Write out all the data verbatim. Skip images.

### COLLECTED MATERIAL ###

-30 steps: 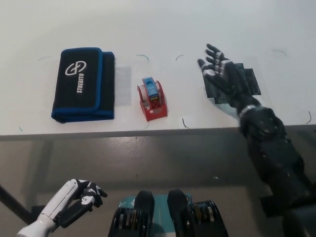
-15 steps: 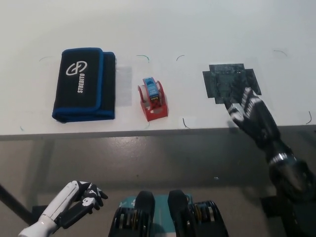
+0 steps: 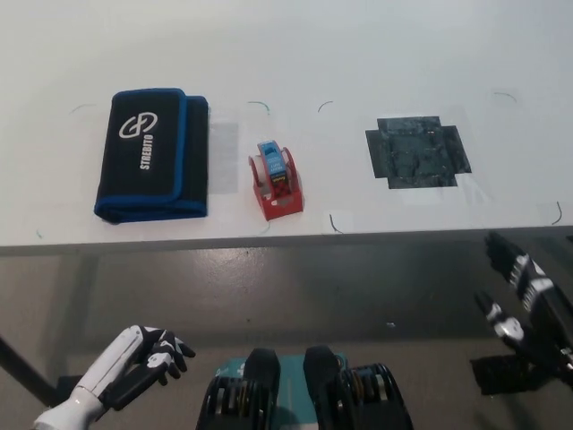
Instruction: Use the right hand to move the tape on the right hand side to the notebook on the left hand side
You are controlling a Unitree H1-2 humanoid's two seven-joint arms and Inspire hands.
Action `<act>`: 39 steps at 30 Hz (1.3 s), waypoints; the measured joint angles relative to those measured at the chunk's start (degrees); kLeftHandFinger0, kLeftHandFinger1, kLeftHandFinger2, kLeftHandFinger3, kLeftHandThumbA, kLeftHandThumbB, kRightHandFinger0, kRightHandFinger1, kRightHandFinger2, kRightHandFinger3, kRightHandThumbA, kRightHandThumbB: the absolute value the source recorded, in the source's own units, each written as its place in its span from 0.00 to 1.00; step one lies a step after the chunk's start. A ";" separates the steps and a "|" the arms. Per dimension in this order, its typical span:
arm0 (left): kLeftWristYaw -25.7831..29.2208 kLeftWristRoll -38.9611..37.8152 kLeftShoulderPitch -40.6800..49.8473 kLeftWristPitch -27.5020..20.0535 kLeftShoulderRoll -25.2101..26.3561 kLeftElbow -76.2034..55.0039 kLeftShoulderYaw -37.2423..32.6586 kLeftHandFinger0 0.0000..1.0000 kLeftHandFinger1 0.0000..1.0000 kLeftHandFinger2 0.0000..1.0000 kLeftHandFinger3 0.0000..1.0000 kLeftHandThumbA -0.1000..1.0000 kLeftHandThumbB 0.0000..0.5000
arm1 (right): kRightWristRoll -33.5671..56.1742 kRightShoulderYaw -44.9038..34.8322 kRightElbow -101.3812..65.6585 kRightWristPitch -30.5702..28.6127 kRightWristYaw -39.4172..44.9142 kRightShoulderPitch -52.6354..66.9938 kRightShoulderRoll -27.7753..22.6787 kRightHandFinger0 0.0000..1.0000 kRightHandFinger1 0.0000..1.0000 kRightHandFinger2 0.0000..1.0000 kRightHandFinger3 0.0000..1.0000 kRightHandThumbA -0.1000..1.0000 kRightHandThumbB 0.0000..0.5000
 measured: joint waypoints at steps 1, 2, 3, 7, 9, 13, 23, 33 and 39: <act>0.00 0.00 0.00 -0.02 0.00 0.02 0.01 0.39 0.41 0.55 0.80 0.76 0.23 | 0.03 -0.03 -0.05 0.13 0.09 0.46 -0.40 1.00 1.00 1.00 1.00 0.71 0.97; 0.00 0.01 0.01 -0.04 0.00 0.02 0.02 0.38 0.42 0.55 0.81 0.77 0.23 | 0.03 -0.06 -0.11 0.31 0.16 1.09 -0.85 1.00 1.00 1.00 1.00 0.71 0.95; 0.00 0.01 0.04 -0.04 0.01 0.01 0.03 0.38 0.42 0.55 0.81 0.77 0.22 | 0.03 -0.07 -0.11 0.38 0.20 1.39 -0.98 1.00 1.00 1.00 1.00 0.71 0.94; 0.00 0.05 0.59 -0.05 0.14 -0.20 0.15 0.38 0.42 0.56 0.81 0.79 0.26 | -0.04 -0.06 -0.02 0.54 0.28 1.81 -1.05 1.00 1.00 1.00 1.00 0.71 0.75; 0.01 0.10 1.09 -0.08 0.28 -0.19 0.16 0.39 0.43 0.57 0.82 0.82 0.30 | -1.02 0.21 0.48 0.23 0.20 1.79 -1.10 1.00 1.00 1.00 1.00 0.70 0.71; 0.01 0.32 1.91 -0.07 0.27 -0.16 0.10 0.40 0.43 0.56 0.83 0.77 0.23 | -5.61 1.86 2.40 -0.59 -0.32 1.78 -1.88 1.00 1.00 1.00 1.00 0.73 0.72; 0.01 0.31 2.36 -0.09 0.26 -0.16 0.26 0.39 0.42 0.55 0.82 0.77 0.21 | -11.06 2.64 4.53 -2.53 -0.61 0.82 -2.60 1.00 1.00 1.00 1.00 0.74 0.74; 0.00 0.40 2.30 -0.10 0.28 0.05 0.30 0.39 0.42 0.55 0.84 0.76 0.19 | -11.77 3.23 4.73 -2.60 -0.59 0.47 -2.27 1.00 1.00 1.00 1.00 0.74 0.71; 0.00 0.33 2.08 -0.10 0.32 0.19 0.35 0.39 0.42 0.54 0.85 0.75 0.17 | -11.78 3.48 4.71 -2.50 -0.59 0.45 -1.64 1.00 1.00 1.00 1.00 0.75 0.72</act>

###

REPLY
-30 steps: 
-15 steps: 
+0 steps: 
Instruction: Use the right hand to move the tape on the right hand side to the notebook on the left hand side
You are controlling a Unitree H1-2 humanoid's two seven-joint arms and Inspire hands.
Action `<act>`: 39 steps at 30 Hz (1.3 s), waypoints; the measured joint angles relative to those measured at the chunk's start (degrees); kLeftHandFinger0, kLeftHandFinger1, kLeftHandFinger2, kLeftHandFinger3, kLeftHandThumbA, kLeftHandThumbB, kRightHandFinger0, kRightHandFinger1, kRightHandFinger2, kRightHandFinger3, kRightHandThumbA, kRightHandThumbB: the absolute value the source recorded, in the source's own units, each written as its place in its span from 0.00 to 1.00; step one lies a step after the chunk's start. A ";" separates the steps and a "|" the arms. Per dimension in this order, its typical span:
arm0 (left): kLeftWristYaw -25.7831..29.2208 kLeftWristRoll -38.9611..37.8152 kLeftShoulderPitch -40.6800..49.8473 kLeftWristPitch -27.5020..20.0535 kLeftShoulderRoll -25.2101..26.3561 kLeftElbow -76.2034..55.0039 kLeftShoulderYaw -37.2423..32.6586 kLeftHandFinger0 0.0000..1.0000 kLeftHandFinger1 0.0000..1.0000 kLeftHandFinger2 0.0000..1.0000 kLeftHandFinger3 0.0000..1.0000 kLeftHandThumbA -0.1000..1.0000 kLeftHandThumbB 0.0000..0.5000
arm1 (right): kRightWristRoll -33.5671..56.1742 kRightShoulderYaw -44.9038..34.8322 kRightElbow -101.3812..65.6585 kRightWristPitch -30.5702..28.6127 kRightWristYaw -39.4172..44.9142 kRightShoulderPitch -52.6354..66.9938 kRightShoulderRoll -27.7753..22.6787 kRightHandFinger0 0.0000..1.0000 kRightHandFinger1 0.0000..1.0000 kRightHandFinger2 0.0000..1.0000 kRightHandFinger3 0.0000..1.0000 kRightHandThumbA -0.1000..1.0000 kRightHandThumbB 0.0000..0.5000
 measured: joint waypoints at steps 1, 2, 3, 7, 9, 13, 23, 33 and 39: <act>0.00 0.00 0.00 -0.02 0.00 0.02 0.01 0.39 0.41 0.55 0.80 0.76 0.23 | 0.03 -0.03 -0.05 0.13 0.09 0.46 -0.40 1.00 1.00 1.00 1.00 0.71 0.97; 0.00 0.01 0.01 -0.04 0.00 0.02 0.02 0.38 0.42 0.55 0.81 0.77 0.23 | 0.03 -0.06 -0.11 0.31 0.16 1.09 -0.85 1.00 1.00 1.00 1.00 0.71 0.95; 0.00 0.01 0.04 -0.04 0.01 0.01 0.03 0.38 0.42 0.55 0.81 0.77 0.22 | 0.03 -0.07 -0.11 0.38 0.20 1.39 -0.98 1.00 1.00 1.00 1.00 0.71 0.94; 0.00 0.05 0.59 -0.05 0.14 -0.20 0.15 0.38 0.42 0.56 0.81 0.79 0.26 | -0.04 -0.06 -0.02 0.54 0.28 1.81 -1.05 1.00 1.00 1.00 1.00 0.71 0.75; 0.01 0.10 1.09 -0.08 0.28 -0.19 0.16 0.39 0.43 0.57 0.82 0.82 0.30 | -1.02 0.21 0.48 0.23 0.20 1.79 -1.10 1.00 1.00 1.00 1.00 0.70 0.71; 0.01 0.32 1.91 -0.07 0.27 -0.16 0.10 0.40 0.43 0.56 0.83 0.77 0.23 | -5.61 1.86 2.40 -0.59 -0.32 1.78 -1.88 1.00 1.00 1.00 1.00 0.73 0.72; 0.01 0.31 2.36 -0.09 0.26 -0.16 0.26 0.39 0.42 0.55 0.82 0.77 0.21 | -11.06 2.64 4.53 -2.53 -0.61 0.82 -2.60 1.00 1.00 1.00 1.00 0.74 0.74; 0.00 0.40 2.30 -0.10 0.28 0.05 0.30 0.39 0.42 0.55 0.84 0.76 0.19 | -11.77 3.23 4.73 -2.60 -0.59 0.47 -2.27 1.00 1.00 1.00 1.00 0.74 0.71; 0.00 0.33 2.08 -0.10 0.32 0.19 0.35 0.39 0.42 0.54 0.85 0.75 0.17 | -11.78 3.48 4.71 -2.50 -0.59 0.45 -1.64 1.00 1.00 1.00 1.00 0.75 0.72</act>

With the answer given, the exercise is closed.